Annie Colère: a tribute to solidarity
|UPDATE DAY
A year after the release of Audrey Diwan's hard-hitting L'Event, French director Blandine Lenoir returns to its turn on women's fight for the right to abortion by highlighting the actions of the Movement for the Freedom of Abortion and Contraception (MLAC) in the mid-1970s, in France.
Her film Annie Colèretakes us to February 1974, to a small French village. We follow Annie (Laure Calamy), a worker and mother of two who has just become pregnant for the third time. The problem is that neither she nor her husband wants to have another child and that abortion is still illegal in France.
Her steps will eventually lead her to the MLAC, a a group of women who perform clandestine abortions safely and with medical support.
Not only will her MLAC-supervised abortion go well, but Annie will immediately feel welcomed by this collective of women who want to make a difference.
Finding in this battle for the right to abortion a new meaning to her life, she decided to get involved in the feminist movement.
Emancipation
By initiating the writing this third feature film, a few years ago, filmmaker Blandine Lenoir (Aurore) could not have imagined how much the subject would come back so much in the news when the right to abortion is again questioned in several countries.

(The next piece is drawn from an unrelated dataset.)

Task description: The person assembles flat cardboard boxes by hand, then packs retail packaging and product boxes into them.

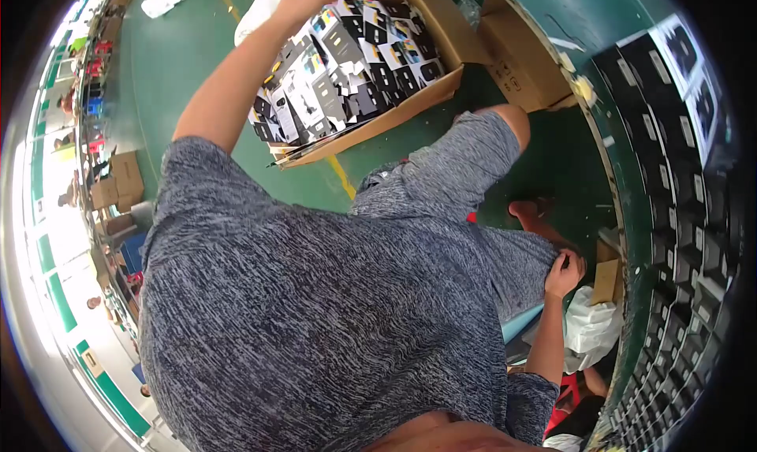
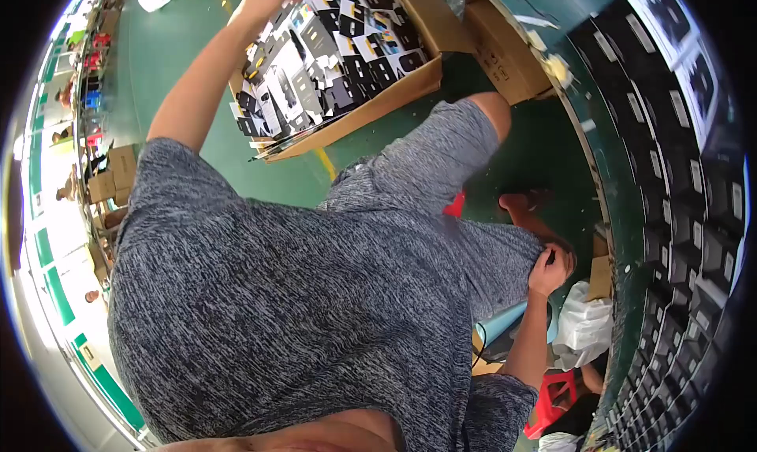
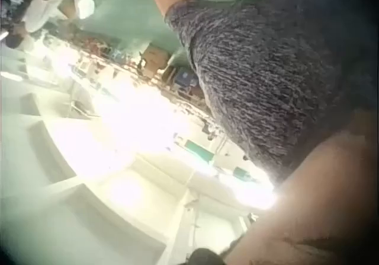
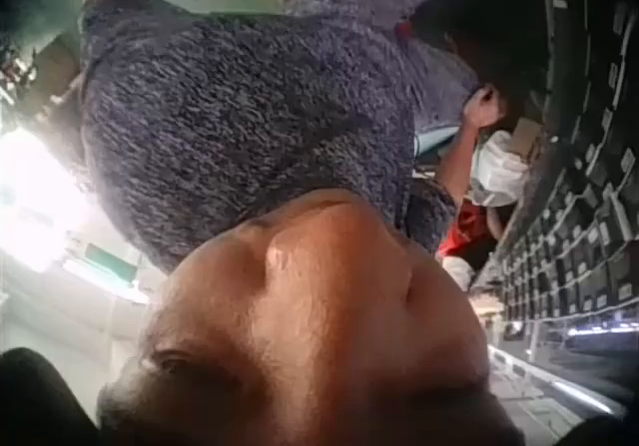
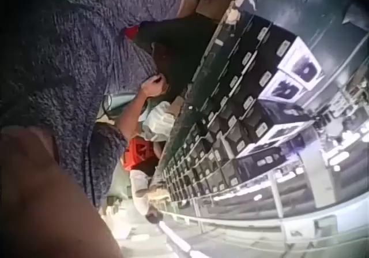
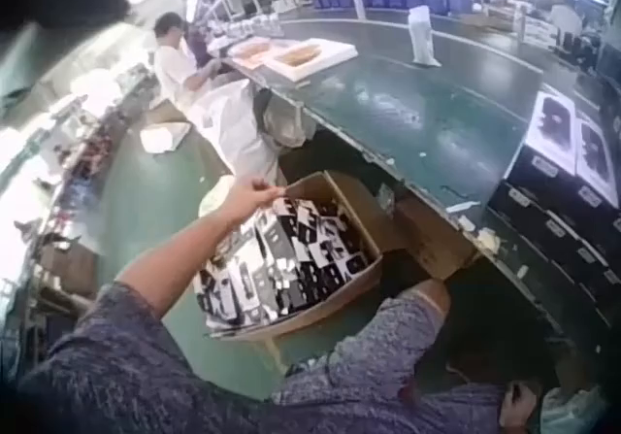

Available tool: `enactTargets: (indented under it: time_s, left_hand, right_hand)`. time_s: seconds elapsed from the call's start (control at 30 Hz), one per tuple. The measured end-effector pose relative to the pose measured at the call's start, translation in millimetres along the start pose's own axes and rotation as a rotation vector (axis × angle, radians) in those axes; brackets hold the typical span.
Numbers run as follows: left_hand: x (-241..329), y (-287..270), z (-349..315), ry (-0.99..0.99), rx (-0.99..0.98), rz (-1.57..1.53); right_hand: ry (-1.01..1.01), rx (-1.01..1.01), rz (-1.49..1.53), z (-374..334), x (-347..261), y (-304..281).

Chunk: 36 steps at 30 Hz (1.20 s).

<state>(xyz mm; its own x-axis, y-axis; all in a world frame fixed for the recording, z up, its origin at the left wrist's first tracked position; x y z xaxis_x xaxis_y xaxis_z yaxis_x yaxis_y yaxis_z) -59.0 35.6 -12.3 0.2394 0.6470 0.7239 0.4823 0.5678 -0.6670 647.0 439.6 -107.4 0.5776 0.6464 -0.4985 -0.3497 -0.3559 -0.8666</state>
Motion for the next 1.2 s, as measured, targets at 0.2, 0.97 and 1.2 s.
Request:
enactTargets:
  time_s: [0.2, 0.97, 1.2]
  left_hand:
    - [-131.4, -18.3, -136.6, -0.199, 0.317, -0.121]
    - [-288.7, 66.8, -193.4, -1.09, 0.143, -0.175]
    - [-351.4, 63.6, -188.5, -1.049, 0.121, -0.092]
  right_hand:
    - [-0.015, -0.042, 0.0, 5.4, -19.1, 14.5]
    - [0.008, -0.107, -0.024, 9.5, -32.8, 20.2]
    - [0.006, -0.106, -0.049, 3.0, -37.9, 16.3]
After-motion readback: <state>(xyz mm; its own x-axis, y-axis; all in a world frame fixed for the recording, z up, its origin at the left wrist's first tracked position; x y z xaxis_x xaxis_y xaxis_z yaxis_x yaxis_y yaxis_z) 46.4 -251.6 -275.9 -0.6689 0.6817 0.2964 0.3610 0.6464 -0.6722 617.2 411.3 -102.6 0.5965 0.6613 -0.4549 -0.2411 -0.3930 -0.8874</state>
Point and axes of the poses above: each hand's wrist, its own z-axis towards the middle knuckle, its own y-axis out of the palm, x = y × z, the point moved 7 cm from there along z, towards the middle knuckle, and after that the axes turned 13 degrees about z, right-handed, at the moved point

Annie Colère< /em> will not make as much of an impression as The Event – Audrey Diwan's punchy drama which chronicled with disturbing realism a clandestine abortion during the 1960s – but it makes a vibrant tribute to the courage and solidarity of these ordinary women who succeeded in making a difference. Well researched and skilfully told, the film tenderly depicts this important period for the emancipation of women.
Blandine Lenoir also had a lucky hand by giving the title role of Annie Colère< /em> to the formidable Laure Calamy. The latter illuminates the film by delivering a nuanced and sensitive performance.